**Problem description**
Locate the string "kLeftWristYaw" throughout the material and copy every line in which it occurs.

------------

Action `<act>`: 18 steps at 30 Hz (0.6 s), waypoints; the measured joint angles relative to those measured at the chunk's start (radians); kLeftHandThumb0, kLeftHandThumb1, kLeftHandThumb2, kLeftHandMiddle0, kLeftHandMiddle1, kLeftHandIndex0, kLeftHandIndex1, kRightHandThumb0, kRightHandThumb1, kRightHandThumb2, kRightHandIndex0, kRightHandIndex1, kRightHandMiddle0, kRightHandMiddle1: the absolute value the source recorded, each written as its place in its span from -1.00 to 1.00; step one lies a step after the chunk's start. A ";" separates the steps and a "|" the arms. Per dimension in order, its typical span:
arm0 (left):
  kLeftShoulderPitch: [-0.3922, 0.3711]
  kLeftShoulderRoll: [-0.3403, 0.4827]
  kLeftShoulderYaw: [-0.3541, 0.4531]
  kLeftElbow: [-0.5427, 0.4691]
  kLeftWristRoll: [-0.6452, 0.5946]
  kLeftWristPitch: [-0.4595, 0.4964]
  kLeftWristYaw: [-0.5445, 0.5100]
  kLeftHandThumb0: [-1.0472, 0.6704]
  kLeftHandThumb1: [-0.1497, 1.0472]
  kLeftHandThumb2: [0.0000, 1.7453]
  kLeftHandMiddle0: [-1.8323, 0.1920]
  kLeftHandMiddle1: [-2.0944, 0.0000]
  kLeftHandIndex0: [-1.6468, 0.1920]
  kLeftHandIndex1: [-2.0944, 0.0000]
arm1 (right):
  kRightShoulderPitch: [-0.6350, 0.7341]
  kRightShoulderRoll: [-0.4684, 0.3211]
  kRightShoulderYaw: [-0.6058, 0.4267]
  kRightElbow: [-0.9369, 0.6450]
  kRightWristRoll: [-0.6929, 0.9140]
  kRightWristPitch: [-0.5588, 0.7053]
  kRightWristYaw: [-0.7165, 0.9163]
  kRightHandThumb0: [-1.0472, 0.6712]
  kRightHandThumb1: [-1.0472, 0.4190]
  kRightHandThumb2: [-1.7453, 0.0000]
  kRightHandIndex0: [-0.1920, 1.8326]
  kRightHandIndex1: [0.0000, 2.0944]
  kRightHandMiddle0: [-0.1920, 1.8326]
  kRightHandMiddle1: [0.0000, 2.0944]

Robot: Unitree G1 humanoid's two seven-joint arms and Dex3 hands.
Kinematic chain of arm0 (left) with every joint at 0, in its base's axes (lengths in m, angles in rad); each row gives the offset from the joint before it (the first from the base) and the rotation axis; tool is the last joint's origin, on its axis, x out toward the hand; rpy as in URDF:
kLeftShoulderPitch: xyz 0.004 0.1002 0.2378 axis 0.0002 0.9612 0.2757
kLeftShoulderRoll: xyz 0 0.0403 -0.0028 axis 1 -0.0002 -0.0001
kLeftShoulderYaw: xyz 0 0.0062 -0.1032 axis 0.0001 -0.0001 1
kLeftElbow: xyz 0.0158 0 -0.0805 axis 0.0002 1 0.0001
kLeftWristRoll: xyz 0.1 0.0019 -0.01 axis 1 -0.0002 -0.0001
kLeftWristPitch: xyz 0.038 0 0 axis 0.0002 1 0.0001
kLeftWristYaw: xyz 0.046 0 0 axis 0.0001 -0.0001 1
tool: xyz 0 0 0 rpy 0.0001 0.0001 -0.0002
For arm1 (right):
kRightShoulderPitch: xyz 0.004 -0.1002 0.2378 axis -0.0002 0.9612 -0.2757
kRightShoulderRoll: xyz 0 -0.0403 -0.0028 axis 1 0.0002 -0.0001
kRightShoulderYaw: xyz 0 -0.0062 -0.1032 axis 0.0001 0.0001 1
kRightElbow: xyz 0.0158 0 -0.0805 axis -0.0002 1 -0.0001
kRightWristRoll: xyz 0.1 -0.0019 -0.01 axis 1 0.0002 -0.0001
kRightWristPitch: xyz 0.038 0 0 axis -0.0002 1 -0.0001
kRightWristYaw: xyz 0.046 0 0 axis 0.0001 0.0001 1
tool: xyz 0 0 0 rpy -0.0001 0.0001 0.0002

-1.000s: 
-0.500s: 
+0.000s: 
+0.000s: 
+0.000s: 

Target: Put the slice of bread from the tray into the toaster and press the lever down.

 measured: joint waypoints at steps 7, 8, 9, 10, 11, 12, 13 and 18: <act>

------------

**Answer to this exercise**
  kLeftWristYaw: [-0.5445, 0.5100]
kLeftWristYaw: xyz 0.046 0 0 axis 0.0001 -0.0001 1

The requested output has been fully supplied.